* _Work to be completed_
Return every line of the listing that includes the string "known".

* _Data for processing_
---*---
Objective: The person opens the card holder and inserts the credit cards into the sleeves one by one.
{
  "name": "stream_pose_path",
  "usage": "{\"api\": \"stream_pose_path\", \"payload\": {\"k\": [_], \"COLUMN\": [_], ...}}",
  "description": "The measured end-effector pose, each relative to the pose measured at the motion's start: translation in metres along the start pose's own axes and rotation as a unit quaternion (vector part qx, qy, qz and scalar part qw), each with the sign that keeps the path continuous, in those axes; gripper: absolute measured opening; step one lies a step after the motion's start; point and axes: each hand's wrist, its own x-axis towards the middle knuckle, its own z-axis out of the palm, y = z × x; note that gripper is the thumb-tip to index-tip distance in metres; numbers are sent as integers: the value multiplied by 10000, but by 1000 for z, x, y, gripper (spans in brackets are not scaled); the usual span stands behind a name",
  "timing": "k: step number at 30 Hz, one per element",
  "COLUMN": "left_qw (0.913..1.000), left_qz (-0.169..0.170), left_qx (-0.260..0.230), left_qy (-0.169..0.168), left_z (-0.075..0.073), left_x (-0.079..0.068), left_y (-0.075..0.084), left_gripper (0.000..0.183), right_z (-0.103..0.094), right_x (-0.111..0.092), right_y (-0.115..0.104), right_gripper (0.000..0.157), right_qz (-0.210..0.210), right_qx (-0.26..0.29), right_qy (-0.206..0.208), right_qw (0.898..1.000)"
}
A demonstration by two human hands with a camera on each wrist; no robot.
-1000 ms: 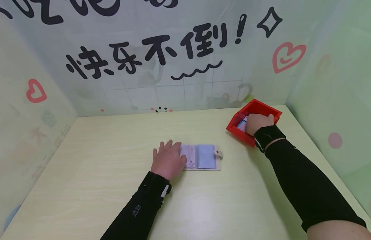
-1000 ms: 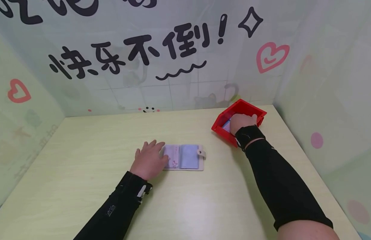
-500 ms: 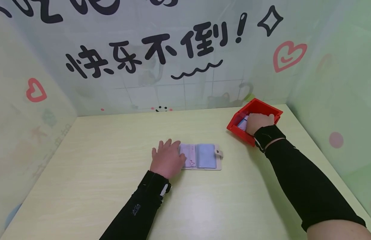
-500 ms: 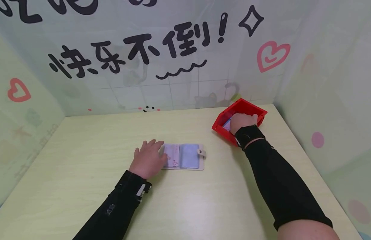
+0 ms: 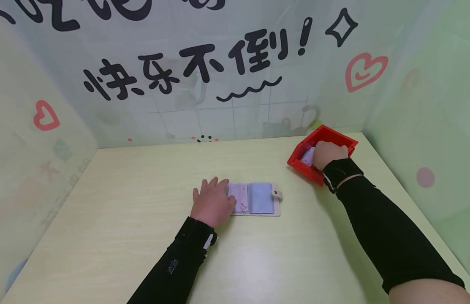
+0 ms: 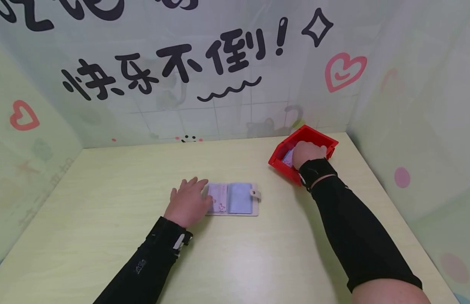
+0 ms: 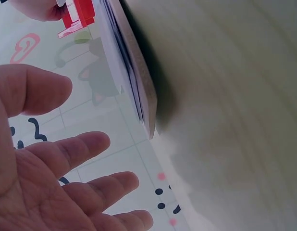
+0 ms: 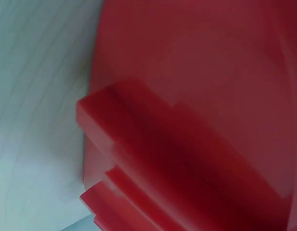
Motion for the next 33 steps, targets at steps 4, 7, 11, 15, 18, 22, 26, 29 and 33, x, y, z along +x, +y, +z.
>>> {"api": "stream_pose_path", "payload": {"k": [4, 7, 11, 15, 18, 22, 26, 29, 33], "left_qw": [10000, 10000, 10000, 10000, 10000, 10000, 10000, 10000, 10000], "left_qz": [8, 10, -1, 6, -1, -14, -19, -17, -19], "left_qx": [15, 13, 28, 57, 60, 9, -8, 27, 55], "left_qy": [-5, -2, 1, 3, -13, -34, -39, -43, -52], "left_z": [-1, 0, 1, 0, 0, 0, -1, 0, 0], "left_x": [0, 0, 0, 0, -1, -1, -1, -1, -1], "left_y": [1, 0, 0, 0, 0, 0, 1, 1, 0], "left_gripper": [52, 52, 51, 51, 51, 52, 52, 52, 52], "right_z": [-6, -10, -13, -18, -21, -21, -22, -24, -28], "right_x": [-5, -4, 2, 5, 5, 3, 0, -1, -3], "right_y": [-1, 1, 8, 15, 18, 19, 17, 16, 17], "right_gripper": [39, 31, 28, 27, 27, 26, 22, 21, 22], "right_qz": [-3, -71, -347, -502, -458, -370, -268, -209, -231], "right_qx": [92, 208, 395, 614, 803, 980, 1072, 1100, 1123], "right_qy": [-21, -51, -111, -248, -247, -104, 37, 69, -27], "right_qw": [10000, 9997, 9986, 9965, 9954, 9944, 9939, 9937, 9934]}}
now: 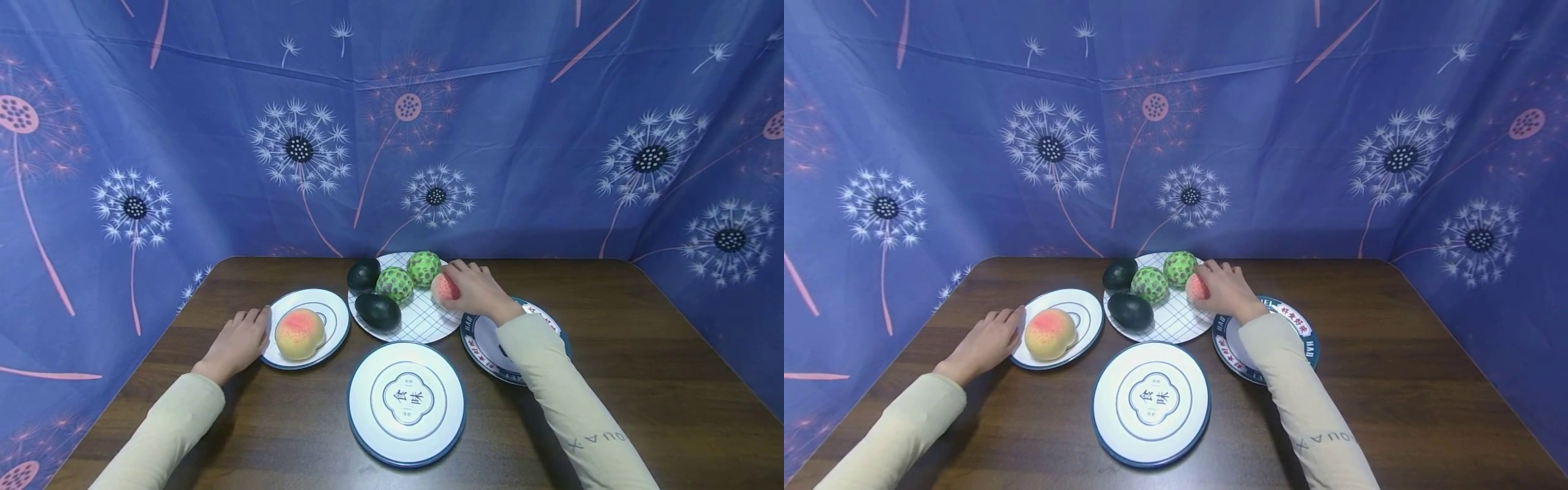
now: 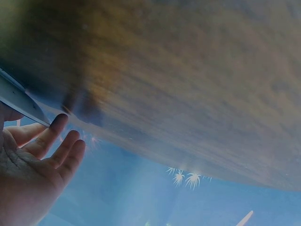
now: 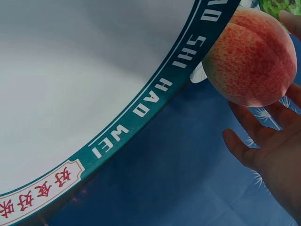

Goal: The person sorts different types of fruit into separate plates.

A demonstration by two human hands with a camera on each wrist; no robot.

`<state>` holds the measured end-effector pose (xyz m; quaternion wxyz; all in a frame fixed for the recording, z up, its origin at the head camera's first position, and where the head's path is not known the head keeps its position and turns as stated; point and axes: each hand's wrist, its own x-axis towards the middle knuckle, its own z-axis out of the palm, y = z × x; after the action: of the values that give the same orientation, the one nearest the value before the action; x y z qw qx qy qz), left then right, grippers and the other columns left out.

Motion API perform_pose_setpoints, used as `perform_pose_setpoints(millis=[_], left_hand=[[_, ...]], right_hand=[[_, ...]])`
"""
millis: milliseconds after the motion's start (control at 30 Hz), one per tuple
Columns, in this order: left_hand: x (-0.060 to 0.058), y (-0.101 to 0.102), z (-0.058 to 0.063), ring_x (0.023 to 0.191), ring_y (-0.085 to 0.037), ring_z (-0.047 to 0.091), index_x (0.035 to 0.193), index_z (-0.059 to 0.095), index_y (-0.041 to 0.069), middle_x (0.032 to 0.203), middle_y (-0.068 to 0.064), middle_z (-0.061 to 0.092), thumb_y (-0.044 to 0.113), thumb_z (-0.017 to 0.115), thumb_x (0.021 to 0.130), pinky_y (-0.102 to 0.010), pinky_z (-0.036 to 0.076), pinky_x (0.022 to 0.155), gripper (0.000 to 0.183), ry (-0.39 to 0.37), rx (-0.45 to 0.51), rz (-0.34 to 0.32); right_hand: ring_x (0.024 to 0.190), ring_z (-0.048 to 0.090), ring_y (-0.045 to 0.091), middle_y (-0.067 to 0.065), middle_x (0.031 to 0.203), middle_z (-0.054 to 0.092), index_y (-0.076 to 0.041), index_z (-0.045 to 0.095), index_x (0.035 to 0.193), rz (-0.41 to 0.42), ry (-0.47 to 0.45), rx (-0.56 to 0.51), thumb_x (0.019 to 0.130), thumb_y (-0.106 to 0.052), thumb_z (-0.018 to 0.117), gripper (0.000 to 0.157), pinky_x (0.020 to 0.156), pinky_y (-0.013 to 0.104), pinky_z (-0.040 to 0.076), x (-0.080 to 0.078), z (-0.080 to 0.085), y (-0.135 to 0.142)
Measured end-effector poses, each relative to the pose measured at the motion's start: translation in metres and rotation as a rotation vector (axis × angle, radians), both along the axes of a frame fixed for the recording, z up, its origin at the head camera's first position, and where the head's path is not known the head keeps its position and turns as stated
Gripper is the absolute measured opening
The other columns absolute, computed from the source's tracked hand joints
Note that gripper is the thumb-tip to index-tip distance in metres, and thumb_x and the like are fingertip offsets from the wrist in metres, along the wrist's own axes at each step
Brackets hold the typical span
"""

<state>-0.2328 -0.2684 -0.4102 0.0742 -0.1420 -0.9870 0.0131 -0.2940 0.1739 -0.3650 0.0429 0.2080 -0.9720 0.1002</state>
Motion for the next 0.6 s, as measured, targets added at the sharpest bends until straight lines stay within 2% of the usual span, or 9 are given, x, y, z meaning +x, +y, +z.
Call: perform_pose_setpoints(millis=[600], left_hand=[[0.0018,0.0005,0.0014,0.112,-0.044,0.046,0.130,0.040,-0.009,0.121,-0.028,0.051,0.017,0.052,0.089,-0.057,0.041,0.091,0.050,0.008,0.015,-0.008]], right_hand=[[0.120,0.042,0.040,0.017,0.137,0.042,-0.007,0.037,0.138,-0.043,-0.057,0.012,0.073,-0.032,0.074,0.079,0.101,0.060,0.028,-0.0033,-0.0045,0.0011]])
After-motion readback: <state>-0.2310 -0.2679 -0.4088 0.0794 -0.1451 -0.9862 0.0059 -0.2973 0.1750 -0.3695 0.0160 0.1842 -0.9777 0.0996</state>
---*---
* _Exercise solution_
`<state>` holds the measured end-effector pose (xyz m; quaternion wxyz; all in a frame fixed for the recording, z up, its origin at the head camera's first position, and where the head's path is not known the head keeps its position and turns as stated; point and axes: each hand's wrist, its own x-axis towards the middle knuckle, its own z-axis out of the palm, y = z × x; after the action: of the values that give the same orientation, the one nearest the value before the action; x y z qw qx qy qz), left then right, grippers and the other columns left out.
Measured end-effector poses, each relative to the pose measured at the motion's start: translation in metres and rotation as a rotation vector (axis × angle, radians), both along the axes of a frame fixed for the recording, z up, its origin at the head camera's first position, and where the head's path is not known the head keeps its position and turns as stated

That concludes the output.